Viele, die ihre Verkaufsstände unten in der Ebene aufgebaut hatten, besaßen Tiere und schienen keine übermäßigen Schwierigkeiten zu haben, ihre Geschäfte gleich an Ort und Stelle zu betreiben, statt bis hinauf zum Palast zu ziehen. Wieder andere, wie die Frau mit dem Karren, kamen her, um selbst hergestellte Speisen zu verkaufen, und da es hier unten genügend Kundschaft gab, sahen sie keinerlei Notwendigkeit, sich ins Innere des Palastes zu begeben.
All diese Eindrücke nahm Sebastian in sich auf, ohne es sich anmerken zu lassen. Sie glaubte seinem Blick anzusehen, daß er insgeheim die Truppenstärke zählte. Andere mochten vielleicht denken, daß er sich, von der Vielfalt der zum Verkauf stehenden Waren angelockt, einfach nur bei den Händlern umsah, aber Jennsen bemerkte, daß sein Blick weiter ging, bis hinauf zu den gewaltigen Portalen zwischen den hohen steinernen Säulen.
»Was sollen wir mit den Pferden machen?«, fragte sie. »Und mit Betty?«
Sebastian deutete auf eines der Gehege, in dem angepflockte Pferde standen. »Wir werden sie irgendwo zurücklassen müssen.«
Mit dem Kinn wies sie auf die heruntergekommenen Kerle, die das Gehege für die Tiere bewachten; sie waren eifrig in eine Würfelpartie vertieft.
»Meint Ihr wirklich, wir können unsere Tiere solchen Burschen anvertrauen? Nach allem, was wir wissen, könnten es doch Diebe sein. Vielleicht wäre es besser, Ihr bleibt hier bei den Pferden, während ich mich auf die Suche nach Altheas Ehemann mache.«
Sebastian ließ von seiner Begutachtung der Soldaten am Eingangsportal ab und wandte sich zu ihr um. »Ich halte es für keine gute Idee, sich an einem solchen Ort zu trennen, Jennsen.
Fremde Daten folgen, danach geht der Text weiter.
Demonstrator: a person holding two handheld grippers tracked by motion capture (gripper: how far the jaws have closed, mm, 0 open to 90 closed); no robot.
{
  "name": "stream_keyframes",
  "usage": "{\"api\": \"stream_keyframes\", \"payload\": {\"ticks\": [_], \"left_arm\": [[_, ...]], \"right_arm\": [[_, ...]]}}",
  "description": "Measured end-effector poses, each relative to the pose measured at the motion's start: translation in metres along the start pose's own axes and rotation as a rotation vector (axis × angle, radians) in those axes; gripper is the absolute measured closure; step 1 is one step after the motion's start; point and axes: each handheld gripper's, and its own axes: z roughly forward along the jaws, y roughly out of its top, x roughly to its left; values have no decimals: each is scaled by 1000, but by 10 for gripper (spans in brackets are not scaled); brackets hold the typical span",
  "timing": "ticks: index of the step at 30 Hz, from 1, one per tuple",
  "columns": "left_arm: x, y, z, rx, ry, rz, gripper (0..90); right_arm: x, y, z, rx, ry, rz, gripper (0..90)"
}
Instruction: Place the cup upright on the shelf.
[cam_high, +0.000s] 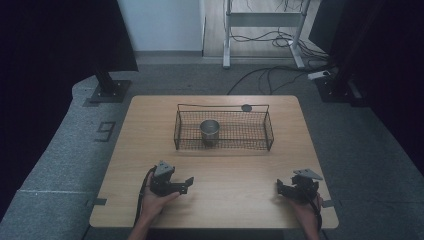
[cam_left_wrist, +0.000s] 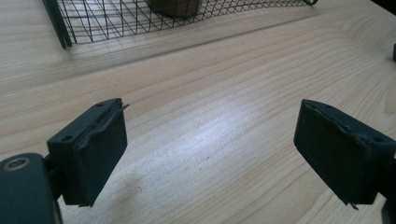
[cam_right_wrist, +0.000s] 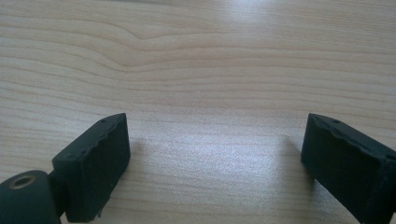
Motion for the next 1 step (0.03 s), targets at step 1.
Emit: {"api": "stream_keyframes", "payload": {"ticks": [1], "left_arm": [[0,-1,0,2,0,0,99]], "right_arm": [[0,0,0,0,0,0,79]]}}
Außerdem möchte ich nicht, daß Ihr allein in den Palast geht.«
Sie versuchte die Besorgnis in seinen Augen abzuschätzen. »Und wenn wir Schwierigkeiten bekommen? Glaubt Ihr wirklich, wir können uns unseren Weg freikämpfen?«
»Nein. Ihr werdet schon Euren Kopf gebrauchen müssen – haltet Eure Gedanken zusammen. Ich habe Euch bis hierher gebracht, ich werde Euch auch jetzt nicht im Stich lassen und Euch allein dort hineingehen lassen.«
»Und wenn sie uns mit Waffengewalt drohen?«
»Sollte es tatsächlich so weit kommen, werden wir uns an einem Ort wie diesem mit Kämpfen auch nicht retten können. Viel wichtiger ist, den Menschen Angst zu machen, sie dazu zu bringen, zweimal darüber nachzudenken, wie gefährlich man sein könnte, damit man erst gar nicht in die Verlegenheit kommt, kämpfen zu müssen. Man muß sie einschüchtern.«
»Ich bin in diesen Dingen nicht sonderlich bewandert.«
Er lachte kurz auf. »Ihr beherrscht es ziemlich gut. Bei mir habt Ihr es doch auch geschafft, am ersten Abend, als Ihr die Huldigung gezeichnet habt.«
»Aber das wart schließlich Ihr, außerdem war meine Mutter dabei. An einem Ort mit so vielen Menschen ist das etwas ganz anderes.«
»Im Gasthaus hat es ebenfalls funktioniert, als Ihr der Wirtin Euer rotes Haar gezeigt habt. Euer Auftritt hat ihr die Zunge gelöst. Des weiteren habt Ihr die Männer mit nichts als Eurem Auftreten und einem Blick in Schach gehalten. Ihr ganz allein habt den Männern eine solche Angst eingeflößt, daß sie Euch in Ruhe gelassen haben.«
So hatte sie das noch nie gesehen. In ihren Augen war es eher eine Verzweiflungstat gewesen denn ein bewußtes Täuschungsmanöver.
Als Betty ihren Kopf an Jennsens Bein rieb, strich sie der Ziege gedankenverloren übers Ohr. während sie beobachtete, wie die Männer ihre Würfelpartie unterbrachen, um einigen Reisenden die Pferde abzunehmen. Die Grobheit, mit der die Kerle die Pferde behandelten, gefiel ihr überhaupt nicht.